▶ PROBLEM TO WORK ON
Extract, unchanged, each line of the listing below from its first line through the line that contains "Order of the", inclusive, and nothing else.

▶ PROVIDED MATERIAL
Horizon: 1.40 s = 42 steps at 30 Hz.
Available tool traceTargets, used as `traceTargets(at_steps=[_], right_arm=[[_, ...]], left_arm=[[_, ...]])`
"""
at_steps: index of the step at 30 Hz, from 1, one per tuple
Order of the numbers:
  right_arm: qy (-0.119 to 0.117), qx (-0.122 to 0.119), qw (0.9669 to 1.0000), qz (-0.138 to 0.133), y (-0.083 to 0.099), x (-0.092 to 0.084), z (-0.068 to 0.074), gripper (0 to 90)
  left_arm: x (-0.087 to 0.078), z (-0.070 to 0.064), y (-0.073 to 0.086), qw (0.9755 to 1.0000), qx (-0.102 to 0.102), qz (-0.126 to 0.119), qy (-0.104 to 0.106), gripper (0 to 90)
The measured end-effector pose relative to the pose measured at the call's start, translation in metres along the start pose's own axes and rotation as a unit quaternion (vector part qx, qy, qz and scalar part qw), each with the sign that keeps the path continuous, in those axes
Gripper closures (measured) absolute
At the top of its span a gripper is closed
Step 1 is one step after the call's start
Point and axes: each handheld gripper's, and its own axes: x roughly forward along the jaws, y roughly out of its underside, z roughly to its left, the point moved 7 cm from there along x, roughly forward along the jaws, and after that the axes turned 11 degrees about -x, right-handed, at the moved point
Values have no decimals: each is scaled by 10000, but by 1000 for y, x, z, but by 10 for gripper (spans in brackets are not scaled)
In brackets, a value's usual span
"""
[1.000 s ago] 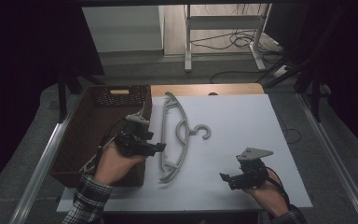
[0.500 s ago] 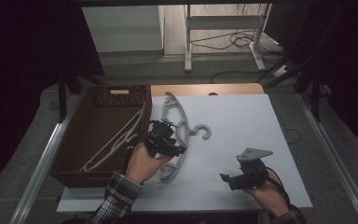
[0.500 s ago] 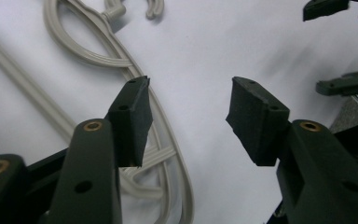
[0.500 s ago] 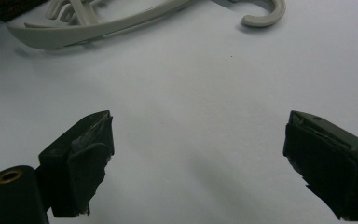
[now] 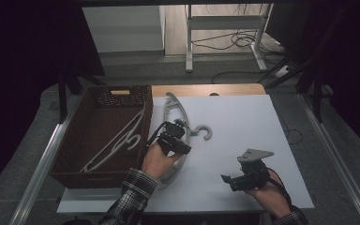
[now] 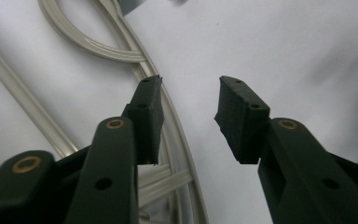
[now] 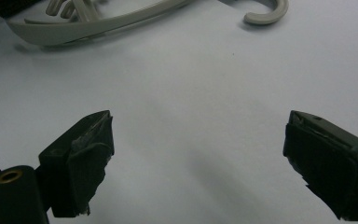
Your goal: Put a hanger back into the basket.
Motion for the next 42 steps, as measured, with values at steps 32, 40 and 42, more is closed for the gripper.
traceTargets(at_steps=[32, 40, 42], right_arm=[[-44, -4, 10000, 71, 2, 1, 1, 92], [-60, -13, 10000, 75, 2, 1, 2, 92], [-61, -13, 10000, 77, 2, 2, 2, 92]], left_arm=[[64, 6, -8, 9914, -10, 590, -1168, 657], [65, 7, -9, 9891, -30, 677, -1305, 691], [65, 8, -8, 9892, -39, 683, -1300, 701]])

▶ SOLUTION FOR THIS EXERCISE
Horizon: 1.40 s = 42 steps at 30 Hz.
Available tool traceTargets, used as `traceTargets(at_steps=[_], right_arm=[[_, ...]], left_arm=[[_, ...]])`
"""
at_steps: index of the step at 30 Hz, from 1, one per tuple
Order of the numbers:

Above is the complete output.